To change democracy start with leadership

Democracy is in crisis, hostage to an outdated form of privilege and patronage, it has become a closed shop protecting an elite rather than working for the good of the majority. That’s a rough summation of the thesis put forward by Steve Hilton in his new book. And he’s right. All the more surprising when you consider that Hilton was himself an architect of much Conservative policy. But what this tells us is that, despite a few show projects around open government and open data, the real channels to power are closed to you and I. They are in fact only open – visible even – to a select few. Multinationals. Millionaire CEOs. A self-selecting coterie of politicians, journalists and assorted others. All of whom meet, eat and talk whilst the rest of us are left out in the cold. As Hilton observes, these are people who went to school together and send their children to those same schools.

I’ve realised during my time in UK politics that what you see is rarely what you get and hardly ever is it where real power lies. Real power is deeper, more hidden and much more powerful than most of us could ever imagine

But it’s not as simple as saying that ‘democracy is broken’. It is, but what are truly past their use-by-dates are our cultural models of power, leadership and privilege. These are inter-twined with all aspects of modern society and we can’t fix democracy unless we fix this blatant inequality. These redundant concepts of power represent a morally corrupt model of leadership and a culture that dehumanises us.

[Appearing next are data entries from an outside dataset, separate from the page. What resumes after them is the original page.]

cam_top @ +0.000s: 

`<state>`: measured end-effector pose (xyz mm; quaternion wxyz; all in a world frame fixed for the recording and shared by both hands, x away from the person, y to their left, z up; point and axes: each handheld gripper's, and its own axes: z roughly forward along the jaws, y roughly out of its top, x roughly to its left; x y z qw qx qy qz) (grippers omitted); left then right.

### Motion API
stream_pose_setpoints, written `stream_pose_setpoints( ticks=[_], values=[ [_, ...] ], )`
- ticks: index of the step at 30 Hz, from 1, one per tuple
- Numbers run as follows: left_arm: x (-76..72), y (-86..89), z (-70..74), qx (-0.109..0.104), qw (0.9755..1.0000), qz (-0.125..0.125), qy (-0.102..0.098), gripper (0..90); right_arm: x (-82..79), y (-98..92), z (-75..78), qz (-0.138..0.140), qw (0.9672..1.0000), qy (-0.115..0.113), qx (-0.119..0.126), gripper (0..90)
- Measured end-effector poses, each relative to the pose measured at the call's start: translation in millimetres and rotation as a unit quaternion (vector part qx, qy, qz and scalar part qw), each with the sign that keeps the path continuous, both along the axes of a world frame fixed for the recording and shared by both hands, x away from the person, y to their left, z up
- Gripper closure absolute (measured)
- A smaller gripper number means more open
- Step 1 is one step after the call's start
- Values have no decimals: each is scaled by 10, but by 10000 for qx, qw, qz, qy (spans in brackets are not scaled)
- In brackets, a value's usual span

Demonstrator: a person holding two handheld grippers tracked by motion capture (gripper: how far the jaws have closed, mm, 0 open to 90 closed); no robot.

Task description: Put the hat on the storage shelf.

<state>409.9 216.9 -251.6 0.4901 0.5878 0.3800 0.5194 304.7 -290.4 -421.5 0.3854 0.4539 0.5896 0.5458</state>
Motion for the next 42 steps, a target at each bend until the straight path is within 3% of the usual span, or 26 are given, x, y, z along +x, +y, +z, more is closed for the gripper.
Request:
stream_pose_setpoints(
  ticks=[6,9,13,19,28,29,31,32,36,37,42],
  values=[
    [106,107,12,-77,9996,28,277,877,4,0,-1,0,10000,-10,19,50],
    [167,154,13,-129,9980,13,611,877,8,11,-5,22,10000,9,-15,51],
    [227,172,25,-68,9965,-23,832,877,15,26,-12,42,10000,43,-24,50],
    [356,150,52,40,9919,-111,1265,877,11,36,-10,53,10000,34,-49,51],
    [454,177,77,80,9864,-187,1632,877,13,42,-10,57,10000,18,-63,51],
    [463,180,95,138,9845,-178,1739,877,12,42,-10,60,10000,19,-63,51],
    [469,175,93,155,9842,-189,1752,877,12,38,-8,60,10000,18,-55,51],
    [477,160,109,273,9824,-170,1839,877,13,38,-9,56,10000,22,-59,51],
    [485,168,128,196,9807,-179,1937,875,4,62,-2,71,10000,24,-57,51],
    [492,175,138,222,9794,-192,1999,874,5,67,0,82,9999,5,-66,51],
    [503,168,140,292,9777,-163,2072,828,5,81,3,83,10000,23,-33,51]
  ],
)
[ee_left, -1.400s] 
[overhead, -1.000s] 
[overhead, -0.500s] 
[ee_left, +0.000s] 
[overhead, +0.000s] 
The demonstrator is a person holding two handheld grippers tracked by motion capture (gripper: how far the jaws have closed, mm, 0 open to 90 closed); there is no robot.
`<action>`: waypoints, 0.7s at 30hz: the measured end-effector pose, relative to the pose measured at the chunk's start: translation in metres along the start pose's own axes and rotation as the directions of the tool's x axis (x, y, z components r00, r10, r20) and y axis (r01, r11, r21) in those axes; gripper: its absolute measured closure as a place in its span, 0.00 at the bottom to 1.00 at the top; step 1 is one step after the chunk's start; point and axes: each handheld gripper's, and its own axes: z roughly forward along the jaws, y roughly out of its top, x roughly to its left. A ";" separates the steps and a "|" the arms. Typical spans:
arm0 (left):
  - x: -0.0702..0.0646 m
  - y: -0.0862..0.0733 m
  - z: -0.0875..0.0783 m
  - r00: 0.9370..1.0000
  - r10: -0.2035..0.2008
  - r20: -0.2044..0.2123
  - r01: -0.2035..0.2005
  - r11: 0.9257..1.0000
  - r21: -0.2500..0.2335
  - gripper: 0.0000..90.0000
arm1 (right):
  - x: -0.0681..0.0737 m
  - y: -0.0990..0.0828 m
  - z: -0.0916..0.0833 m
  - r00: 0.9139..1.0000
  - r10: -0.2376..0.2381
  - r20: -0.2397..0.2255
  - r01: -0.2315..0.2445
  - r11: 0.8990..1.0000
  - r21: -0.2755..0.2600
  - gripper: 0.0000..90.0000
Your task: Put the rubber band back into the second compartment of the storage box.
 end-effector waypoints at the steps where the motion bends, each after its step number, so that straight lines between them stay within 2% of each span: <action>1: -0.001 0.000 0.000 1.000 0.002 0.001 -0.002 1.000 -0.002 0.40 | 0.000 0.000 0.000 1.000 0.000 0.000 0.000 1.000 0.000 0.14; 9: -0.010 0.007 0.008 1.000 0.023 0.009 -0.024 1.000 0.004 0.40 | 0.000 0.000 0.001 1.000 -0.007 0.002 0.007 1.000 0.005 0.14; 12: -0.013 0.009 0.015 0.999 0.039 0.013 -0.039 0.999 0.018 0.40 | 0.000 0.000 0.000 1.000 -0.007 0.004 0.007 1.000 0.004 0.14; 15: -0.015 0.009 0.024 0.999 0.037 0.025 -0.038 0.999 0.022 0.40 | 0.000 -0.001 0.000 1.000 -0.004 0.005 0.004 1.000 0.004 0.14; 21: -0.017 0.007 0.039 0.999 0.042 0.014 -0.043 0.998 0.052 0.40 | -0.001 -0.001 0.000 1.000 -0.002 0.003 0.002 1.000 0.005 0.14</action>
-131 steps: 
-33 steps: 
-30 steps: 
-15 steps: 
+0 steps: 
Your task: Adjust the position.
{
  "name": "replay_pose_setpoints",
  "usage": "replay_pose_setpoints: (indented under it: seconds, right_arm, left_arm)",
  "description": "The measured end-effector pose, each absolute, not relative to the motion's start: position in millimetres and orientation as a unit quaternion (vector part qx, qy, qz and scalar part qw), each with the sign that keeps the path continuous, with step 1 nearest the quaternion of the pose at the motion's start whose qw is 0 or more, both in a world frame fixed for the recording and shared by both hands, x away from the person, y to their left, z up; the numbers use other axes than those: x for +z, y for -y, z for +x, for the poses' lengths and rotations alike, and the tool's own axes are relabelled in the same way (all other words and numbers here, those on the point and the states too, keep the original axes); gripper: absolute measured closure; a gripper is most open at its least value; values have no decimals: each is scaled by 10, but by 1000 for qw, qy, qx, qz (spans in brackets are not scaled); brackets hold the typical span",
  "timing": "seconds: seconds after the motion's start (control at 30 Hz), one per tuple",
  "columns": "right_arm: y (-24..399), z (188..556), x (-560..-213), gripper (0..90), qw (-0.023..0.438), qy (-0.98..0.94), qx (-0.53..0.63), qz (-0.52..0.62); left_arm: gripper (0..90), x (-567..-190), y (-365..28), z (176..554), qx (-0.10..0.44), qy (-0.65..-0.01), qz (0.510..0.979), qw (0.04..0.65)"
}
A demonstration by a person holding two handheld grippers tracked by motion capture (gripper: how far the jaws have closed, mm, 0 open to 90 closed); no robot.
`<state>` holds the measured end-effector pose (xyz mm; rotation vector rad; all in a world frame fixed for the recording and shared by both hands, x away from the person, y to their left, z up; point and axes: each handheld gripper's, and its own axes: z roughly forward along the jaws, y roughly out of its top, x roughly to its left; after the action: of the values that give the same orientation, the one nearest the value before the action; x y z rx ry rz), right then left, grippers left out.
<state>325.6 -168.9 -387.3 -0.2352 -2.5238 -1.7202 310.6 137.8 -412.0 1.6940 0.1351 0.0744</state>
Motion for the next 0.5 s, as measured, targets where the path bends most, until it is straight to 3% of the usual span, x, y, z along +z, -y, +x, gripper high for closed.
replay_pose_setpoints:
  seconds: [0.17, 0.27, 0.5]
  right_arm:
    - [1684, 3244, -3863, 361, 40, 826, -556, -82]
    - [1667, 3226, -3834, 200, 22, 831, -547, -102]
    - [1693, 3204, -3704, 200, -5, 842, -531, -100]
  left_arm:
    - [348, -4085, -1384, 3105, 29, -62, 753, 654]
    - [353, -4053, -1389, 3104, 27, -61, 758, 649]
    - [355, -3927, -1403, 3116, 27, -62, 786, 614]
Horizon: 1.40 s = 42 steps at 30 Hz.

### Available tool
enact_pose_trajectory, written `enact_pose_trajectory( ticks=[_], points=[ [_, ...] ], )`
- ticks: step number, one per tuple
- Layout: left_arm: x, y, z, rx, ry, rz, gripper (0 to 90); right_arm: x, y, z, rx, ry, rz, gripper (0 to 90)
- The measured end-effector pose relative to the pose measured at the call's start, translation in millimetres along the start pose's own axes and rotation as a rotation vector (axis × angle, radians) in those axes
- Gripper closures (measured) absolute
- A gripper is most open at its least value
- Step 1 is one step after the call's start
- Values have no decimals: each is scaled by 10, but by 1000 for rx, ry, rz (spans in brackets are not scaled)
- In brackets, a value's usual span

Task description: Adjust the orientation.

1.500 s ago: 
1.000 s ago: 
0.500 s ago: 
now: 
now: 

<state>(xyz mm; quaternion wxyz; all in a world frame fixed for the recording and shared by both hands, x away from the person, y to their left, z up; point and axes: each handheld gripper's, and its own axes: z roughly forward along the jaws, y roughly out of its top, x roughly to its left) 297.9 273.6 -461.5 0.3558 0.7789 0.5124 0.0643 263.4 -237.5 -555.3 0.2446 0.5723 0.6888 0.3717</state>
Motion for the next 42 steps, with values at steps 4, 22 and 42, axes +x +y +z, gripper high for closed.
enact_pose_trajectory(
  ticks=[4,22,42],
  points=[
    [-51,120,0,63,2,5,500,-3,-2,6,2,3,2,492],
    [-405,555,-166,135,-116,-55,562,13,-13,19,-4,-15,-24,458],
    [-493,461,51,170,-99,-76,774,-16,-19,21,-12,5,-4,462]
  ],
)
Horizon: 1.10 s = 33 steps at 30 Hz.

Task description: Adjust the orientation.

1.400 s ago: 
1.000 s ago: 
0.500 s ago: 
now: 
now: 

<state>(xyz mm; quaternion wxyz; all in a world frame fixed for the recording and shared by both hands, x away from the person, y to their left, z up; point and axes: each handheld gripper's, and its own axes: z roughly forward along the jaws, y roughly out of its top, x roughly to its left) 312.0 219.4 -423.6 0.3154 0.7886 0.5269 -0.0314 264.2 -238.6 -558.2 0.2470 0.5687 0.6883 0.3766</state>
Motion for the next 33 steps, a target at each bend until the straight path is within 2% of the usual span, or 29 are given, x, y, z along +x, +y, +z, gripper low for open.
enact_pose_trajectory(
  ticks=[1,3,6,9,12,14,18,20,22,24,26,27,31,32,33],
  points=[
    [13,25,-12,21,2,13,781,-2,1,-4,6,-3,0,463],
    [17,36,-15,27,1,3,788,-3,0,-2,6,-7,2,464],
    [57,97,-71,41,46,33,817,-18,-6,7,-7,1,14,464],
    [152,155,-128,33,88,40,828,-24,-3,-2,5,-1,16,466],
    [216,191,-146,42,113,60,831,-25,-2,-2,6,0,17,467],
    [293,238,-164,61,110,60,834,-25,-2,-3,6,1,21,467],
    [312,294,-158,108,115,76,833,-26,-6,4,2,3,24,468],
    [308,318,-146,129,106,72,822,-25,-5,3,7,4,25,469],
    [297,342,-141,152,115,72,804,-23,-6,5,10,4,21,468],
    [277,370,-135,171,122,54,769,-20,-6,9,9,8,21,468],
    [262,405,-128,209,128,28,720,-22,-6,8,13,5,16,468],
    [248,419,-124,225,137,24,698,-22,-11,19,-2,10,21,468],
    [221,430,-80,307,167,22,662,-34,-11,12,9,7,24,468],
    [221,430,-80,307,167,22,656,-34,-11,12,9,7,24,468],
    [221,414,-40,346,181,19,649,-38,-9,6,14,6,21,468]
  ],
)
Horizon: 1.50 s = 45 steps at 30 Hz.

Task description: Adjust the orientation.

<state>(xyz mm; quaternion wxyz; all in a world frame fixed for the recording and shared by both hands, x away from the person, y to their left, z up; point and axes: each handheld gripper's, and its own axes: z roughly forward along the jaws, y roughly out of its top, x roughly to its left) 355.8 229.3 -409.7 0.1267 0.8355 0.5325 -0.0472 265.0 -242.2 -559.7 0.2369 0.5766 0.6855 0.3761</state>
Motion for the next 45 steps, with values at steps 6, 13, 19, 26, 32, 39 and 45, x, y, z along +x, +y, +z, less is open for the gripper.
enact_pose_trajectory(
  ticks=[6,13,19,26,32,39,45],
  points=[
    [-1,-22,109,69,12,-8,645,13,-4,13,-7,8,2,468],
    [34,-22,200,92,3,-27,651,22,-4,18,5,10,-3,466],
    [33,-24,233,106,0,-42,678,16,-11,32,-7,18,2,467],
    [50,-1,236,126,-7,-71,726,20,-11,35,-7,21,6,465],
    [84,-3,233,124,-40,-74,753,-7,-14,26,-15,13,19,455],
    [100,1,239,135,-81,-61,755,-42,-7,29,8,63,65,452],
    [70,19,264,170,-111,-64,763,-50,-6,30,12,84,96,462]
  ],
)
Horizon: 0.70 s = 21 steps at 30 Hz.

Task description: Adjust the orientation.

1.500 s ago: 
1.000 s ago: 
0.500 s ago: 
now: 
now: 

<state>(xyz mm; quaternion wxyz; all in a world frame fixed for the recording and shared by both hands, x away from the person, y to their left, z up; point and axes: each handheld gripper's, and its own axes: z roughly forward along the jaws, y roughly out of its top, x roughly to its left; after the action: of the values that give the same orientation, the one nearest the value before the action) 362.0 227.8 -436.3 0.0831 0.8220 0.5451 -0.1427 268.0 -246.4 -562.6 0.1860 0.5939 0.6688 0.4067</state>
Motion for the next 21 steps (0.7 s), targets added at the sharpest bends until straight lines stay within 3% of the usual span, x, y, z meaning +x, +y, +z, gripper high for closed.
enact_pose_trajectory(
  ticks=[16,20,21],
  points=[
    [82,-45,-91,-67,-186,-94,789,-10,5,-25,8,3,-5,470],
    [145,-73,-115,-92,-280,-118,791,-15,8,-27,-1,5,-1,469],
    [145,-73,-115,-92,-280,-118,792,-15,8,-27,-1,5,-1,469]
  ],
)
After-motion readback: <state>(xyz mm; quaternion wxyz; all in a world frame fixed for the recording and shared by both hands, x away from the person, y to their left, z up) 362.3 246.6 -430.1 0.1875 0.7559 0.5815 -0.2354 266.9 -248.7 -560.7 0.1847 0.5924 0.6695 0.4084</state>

It has led us to believe that we must climb this ladder, lead the pack and take that power for ourselves. That’s wrong. And this isn’t a problem of the right. Look at the Labour Party, electoral failure was a failure to support ‘aspiration’. Really? But what does this even mean? Where is the critical examination of how one person’s aspiration is another’s oppression? It’s obvious that Labour has become trapped in the illiberal narrative of neo-liberalism. This distorted narrative of greed is obvious too in the focus of the EU debate on what businesses want. The neoliberal mantra of individual advancement is exposed as a greedy clamour for power regardless of the cost that inflicts on others. It leads to self-centred, oppositional politics, not just between but within and beyond parties: it leads us to a politics of difference and destruction.

And all that achieves is to keep the incumbent and powerful in place. How is that productive? How is that ‘aspirational’?

We need a new democratic culture. A culture based on mutuality, common purpose and co-production – on shared values, shared value and fairness. But to do this we need a new kind of leadership, one that I call ‘grounded leadership’. Grounded leaders are the opinion formers, they are the trusted emissaries and intermediaries. They are members of the ecosystem in which they exert influence but are transparent in their role as facilitators and enablers. In other words, they are in it for the greater good not for personal power. And they are often the early adopters in the life cycle of change.

Grounded leaders are not simply agents of change but able to drive transformative actions forward as effective arbiters. They are co-located participants in both space and place, adeptly embracing multiple communities. So, grounded leadership becomes about timely and temporal intervention; it becomes about time and place, not power and position. We step into these roles when it’s right and step back when the job is done, always open, transparent and accountable.